New Gold announced the completion of a new life of mine plan in March 2020 that incorporated the C-Zone development. It extends the mine life to at least 2030. (eResearch Industry Report, Feb. 29. 2024)
Hecla Mining
The largest silver producer in the United States now has more skin in the game at Dolly Varden Silver’s Kitsault Valley project, located on the southern end of the Golden Triangle.
Last fall, Dolly announced that Hecla will purchase 15,384,616 shares at $0.65 per share for gross proceeds of $10 million. Hecla’s share percentage increased from 10.6% to 15.7%, calculated on an undiluted basis.
Hecla already had a presence in the area through its Kinskuch property, which the company says hosts potential for silver-gold, gold-rich porphyry, and VMS deposits.
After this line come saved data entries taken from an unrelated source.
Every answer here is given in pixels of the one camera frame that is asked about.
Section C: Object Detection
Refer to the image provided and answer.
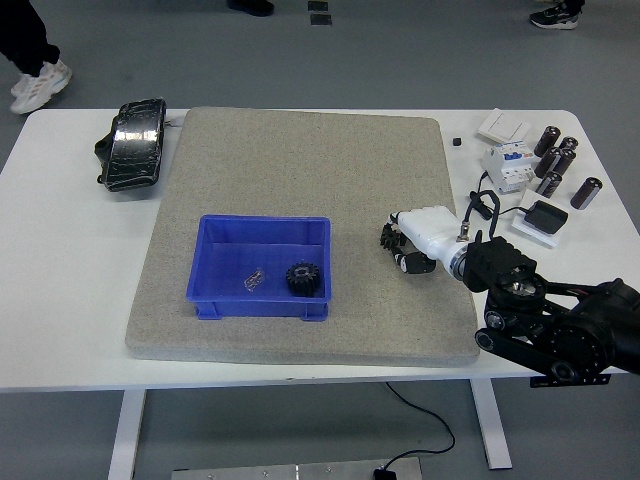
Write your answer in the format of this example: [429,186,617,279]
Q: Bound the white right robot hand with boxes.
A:
[381,204,464,276]

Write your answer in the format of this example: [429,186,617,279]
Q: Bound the small black gear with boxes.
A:
[381,224,405,252]

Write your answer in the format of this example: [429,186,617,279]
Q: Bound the large black gear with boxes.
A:
[284,261,322,298]

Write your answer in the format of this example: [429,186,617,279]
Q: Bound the flat white box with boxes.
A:
[509,189,563,248]

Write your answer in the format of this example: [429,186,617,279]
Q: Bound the blue plastic box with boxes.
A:
[185,214,334,322]

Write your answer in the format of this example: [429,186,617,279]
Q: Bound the white circuit breaker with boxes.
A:
[481,140,541,196]

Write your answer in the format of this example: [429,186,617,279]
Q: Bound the black power adapter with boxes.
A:
[522,200,570,235]

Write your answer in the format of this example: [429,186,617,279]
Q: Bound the grey-brown mat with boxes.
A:
[124,105,482,369]

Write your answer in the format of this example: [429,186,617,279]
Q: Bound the white table leg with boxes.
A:
[469,378,514,471]
[106,389,148,480]

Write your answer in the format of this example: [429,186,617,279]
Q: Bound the person with black sneakers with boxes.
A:
[528,0,586,31]

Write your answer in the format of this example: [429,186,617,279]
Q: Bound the metal floor plate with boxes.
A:
[171,456,424,480]

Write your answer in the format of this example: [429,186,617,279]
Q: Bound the person with black shoes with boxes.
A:
[225,0,276,17]

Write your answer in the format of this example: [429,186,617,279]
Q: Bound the black wrapped device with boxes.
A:
[94,97,168,194]

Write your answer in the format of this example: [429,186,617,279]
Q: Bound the person with white shoes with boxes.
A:
[0,0,74,116]

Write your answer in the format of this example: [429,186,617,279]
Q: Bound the black adapter cord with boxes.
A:
[468,170,527,222]

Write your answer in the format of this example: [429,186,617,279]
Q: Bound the white wall switch plate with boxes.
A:
[476,107,533,144]

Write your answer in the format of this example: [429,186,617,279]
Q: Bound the black floor cable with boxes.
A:
[383,381,457,471]

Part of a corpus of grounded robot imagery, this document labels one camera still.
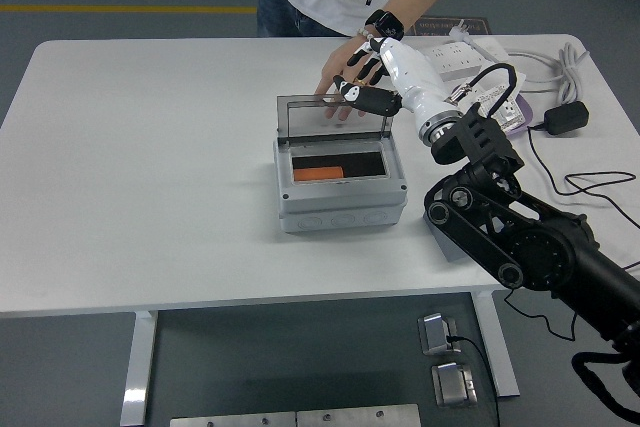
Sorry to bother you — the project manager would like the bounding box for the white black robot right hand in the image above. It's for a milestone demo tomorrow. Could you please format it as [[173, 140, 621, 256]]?
[[331, 36, 460, 126]]

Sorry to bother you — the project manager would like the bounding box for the person's left hand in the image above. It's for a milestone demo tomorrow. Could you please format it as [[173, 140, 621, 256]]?
[[313, 36, 381, 123]]

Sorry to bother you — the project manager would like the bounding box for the transparent hinged box lid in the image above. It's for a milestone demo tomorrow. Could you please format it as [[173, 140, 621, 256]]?
[[276, 91, 396, 143]]

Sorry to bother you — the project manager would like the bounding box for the orange cylindrical battery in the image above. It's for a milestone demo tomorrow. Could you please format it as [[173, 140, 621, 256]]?
[[292, 165, 346, 183]]

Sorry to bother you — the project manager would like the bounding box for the grey plastic enclosure box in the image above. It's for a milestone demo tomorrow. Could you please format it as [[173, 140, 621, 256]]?
[[272, 136, 408, 234]]

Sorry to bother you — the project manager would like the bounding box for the grey battery holder block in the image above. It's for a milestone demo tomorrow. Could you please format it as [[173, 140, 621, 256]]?
[[422, 209, 474, 263]]

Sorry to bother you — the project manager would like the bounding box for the white power strip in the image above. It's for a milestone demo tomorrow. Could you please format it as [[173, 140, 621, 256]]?
[[424, 41, 486, 82]]

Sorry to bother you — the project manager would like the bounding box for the black smartwatch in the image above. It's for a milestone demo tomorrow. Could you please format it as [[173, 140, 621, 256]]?
[[363, 9, 406, 42]]

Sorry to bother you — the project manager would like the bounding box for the brown floor sign mat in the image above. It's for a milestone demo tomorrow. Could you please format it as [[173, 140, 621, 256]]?
[[417, 16, 492, 37]]

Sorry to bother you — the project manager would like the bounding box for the white power plug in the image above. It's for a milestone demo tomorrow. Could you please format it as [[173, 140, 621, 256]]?
[[447, 20, 484, 48]]

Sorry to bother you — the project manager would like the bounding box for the white square card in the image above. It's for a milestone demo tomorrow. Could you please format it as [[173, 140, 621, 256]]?
[[474, 62, 527, 98]]

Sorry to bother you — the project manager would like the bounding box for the small white adapter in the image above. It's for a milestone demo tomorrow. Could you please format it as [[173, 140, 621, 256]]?
[[479, 42, 510, 64]]

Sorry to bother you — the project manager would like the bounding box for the black power adapter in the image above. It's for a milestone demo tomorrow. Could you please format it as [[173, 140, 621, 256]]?
[[542, 100, 590, 137]]

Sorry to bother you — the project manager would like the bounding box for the metal floor socket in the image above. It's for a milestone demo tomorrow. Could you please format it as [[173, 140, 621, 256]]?
[[430, 361, 479, 408], [417, 313, 464, 356]]

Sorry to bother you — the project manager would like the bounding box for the white table leg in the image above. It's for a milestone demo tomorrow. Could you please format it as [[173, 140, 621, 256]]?
[[119, 310, 159, 427], [472, 290, 521, 397]]

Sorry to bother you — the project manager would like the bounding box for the white bead bracelet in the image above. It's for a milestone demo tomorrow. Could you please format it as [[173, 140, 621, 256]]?
[[353, 26, 386, 48]]

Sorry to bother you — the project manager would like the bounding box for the wall socket blister pack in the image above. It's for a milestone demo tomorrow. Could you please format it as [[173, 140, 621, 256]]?
[[477, 86, 530, 134]]

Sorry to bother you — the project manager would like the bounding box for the white power strip cable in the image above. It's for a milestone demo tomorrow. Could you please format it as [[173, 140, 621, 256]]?
[[504, 41, 591, 104]]

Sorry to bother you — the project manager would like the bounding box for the thin black adapter cable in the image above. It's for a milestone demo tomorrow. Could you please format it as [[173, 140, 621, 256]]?
[[527, 122, 640, 231]]

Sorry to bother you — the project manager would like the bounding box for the thin black hanging cable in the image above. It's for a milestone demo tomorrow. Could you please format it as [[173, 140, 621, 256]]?
[[502, 290, 577, 344]]

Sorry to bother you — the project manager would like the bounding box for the black floor socket cable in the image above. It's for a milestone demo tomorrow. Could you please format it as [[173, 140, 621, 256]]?
[[446, 334, 501, 427]]

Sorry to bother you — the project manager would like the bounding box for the metal base plate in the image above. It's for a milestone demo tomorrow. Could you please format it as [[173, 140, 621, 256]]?
[[296, 403, 422, 427], [169, 411, 297, 427]]
When Dolly Varden purchased the Big Bulk copper-gold porphyry property from Libero in December 2023, the press release notes that Big Buk is surrounded by Kinskuch. According to Dolly,
The Big Bulk porphyry copper-gold system hosts multiple phases of intrusive rocks, hosted in Lower Jurassic-age Hazelton and Triassic-age Stuhini volcanic and sedimentary rocks. Recent work by the British Columbia Geological Survey (“BCGS”) and University of British Columbia (“UBC”) Mineral Deposits Research Unit (“MDRU”) indicate that Big Bulk is the northernmost porphyry of a string of several porphyry mineralized systems of multiple geologic ages that extend 30km south to the New Moly LLC’s Eocene-age Kitsault molybdenum deposit.
Coeur Mining
Another American precious metals producer, Coeur Mining, is active in the Golden Triangle with its Silvertip silver-zinc-lead exploration project. Located 16 km south of the BC-Yukon border, Coeur says Silvertip is one of the highest-grade Ag-Zn-Pb project in the world; 2023 measured and indicated resources were 57.7 million ounces of silver, 1.5 billion pounds of zinc and 768.7 million pounds of lead.
Coeur acquired the mine and mill in 2017 but ceased operations in 2020 after spending CAD$100 million at the site. The company is reportedly raising $25 million via flowthrough shares to continue exploration.